The ITV Top 10: 9 – Ulster 

3 September 2005

10 9 8 7 6 5 4 3 2 1
ALBUM Ulster

This article was written in 2005 to coincide with ITV’s 50th anniversary celebrations. The text has not been revised.

At 9 in our Top Ten is Ulster Television, or UTV as it now likes to be known.

Covering the north of the island of Ireland, Ulster Television had possibly the worst region any company could hope to cover. Northern Ireland, the political entity, was in the UK but out of it; was the only party of the country to have a border with a separate country; was, until 1972, the only devolved part of the UK, with its own parliament and Prime Minister.

Leaving aside the politics, if one can do so in such a troubled province, the population Ulster Television covered was also in the UK but out of it. Mostly protestant but with a large Catholic minority; mostly looking east but with a large minority looking south; mostly poor but with a large minority poorer still and living in conditions that resembled the late 19th century. Into this mix has to be added the broad swathe on both sides of these lines who didn’t give a damn either way but simply tried to survive.
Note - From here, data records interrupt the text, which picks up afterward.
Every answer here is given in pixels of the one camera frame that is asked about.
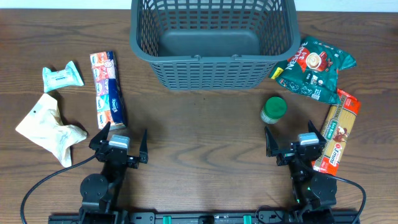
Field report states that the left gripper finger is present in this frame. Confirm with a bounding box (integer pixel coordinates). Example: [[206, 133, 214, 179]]
[[89, 121, 111, 149], [139, 130, 149, 164]]

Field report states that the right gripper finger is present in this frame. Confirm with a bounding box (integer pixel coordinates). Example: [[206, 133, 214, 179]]
[[308, 120, 326, 146], [264, 126, 279, 157]]

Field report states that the orange spaghetti packet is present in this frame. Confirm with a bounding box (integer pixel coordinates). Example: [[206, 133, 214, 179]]
[[312, 89, 361, 175]]

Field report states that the Kleenex tissue multipack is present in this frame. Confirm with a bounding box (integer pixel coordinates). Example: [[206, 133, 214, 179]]
[[90, 51, 127, 130]]

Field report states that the green lidded jar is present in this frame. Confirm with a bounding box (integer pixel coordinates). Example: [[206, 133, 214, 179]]
[[260, 96, 287, 124]]

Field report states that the green Nescafe coffee bag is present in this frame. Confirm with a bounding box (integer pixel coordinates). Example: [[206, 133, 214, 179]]
[[269, 36, 356, 105]]

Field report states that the beige paper pouch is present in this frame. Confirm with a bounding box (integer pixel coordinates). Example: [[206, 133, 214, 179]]
[[16, 93, 87, 167]]

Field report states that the light blue wipes packet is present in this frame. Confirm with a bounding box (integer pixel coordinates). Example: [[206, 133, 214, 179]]
[[42, 61, 84, 93]]

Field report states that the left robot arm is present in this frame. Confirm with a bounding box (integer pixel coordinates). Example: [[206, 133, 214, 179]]
[[78, 123, 149, 224]]

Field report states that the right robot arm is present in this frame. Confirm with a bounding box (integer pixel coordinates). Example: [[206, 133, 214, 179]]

What money there was in the region belonged to the landowners. And the landowners were almost universally protestant and Unionist. With money comes power, and the power was in the hands of the protestants.

So when setting up the new ITV station for the region, the ITA had to try carefully to ensure that it wasn’t one that would take sides, whilst being only able to pick from protestant applicants.
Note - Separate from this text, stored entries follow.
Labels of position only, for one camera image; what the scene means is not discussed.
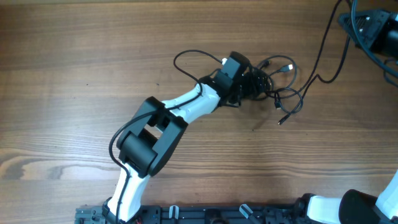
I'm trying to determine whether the left camera black cable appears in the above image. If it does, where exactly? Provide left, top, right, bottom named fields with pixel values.
left=108, top=49, right=224, bottom=224

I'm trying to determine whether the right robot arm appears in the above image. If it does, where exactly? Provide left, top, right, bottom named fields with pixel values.
left=287, top=5, right=397, bottom=223

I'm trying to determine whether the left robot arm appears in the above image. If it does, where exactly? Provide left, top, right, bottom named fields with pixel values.
left=102, top=52, right=272, bottom=223

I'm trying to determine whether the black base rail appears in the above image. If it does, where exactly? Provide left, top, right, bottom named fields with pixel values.
left=75, top=203, right=308, bottom=224
It would have been easy for any company to pay lip service to the idea of neutrality, and then to ignore it. Many companies, and many government departments, did so. Certainly, before the Catholics organised themselves into a civil rights movement, it was normal for companies to be firmly on one side or the other – generally on the Unionist/protestant side.

UTV was not able to avoid this completely. For one thing, it was serving the protestant part of the island and had to reach to the majority in order to make money. But it walked the tightrope very well given the circumstances of the times.

When the civil rights movement was born, UTV was able to report on it dispassionately, and thus gain the hatred of both sides – a badge of distinction it shared with the BBC.

When the civil rights marches and anti-civil rights campaigners clashed, the result was civil war, euphemised as “The Troubles”. UTV then had the tough job of reporting a civil war on the news, then living through it with the viewers. Viewers in the area will be pleased to know that the RUC have given the all clear – next tonight, Coronation Street.

Of course, there are clear economic reasons for not discriminating and to holding to neutrality. For a start, there was a substantial overlap on VHF between Ulster Television and RTE. Both carried advertising and both were appealing to the same market – the border between the two countries being unmarked and largely unguarded, the currency until very recently pegged so that prices were the same in both areas.


As the Troubles grew worse, the economy in the north declined. But the economy in the Republic, largely unaffected by the Troubles and with a large amount of inward investment from the United States, began to grow. UTV had to look south for money; it couldn’t, therefore, be seen to be on one side of the peace line or the other – economic suicide for a mass-market undertaking.

The result for Ulster Television has been a good one. With the end of the civil war in the 1990s (if not the end of the problems that caused and perpetuated it), UTV’s hard work and investment in quality local programming from both sides (and none) allowed them to reap a peace dividend.

Ulster Television survives outside of the ITV plc monolith; it commands high ratings throughout the island of Ireland, despite competition from Ireland’s TV3 – ironically, part owned by ITV plc.

UTV’s survival and prosperity is down to some good decisions early on and a committed workforce well looked after by management. The company manages to be loved by people on both sides, its announcers feted by both communities.

Being Northern Ireland’s ITV contractor is a difficult job. Making a success of it is harder still. For those reasons, amongst others, UTV deserves its place in our Top Ten.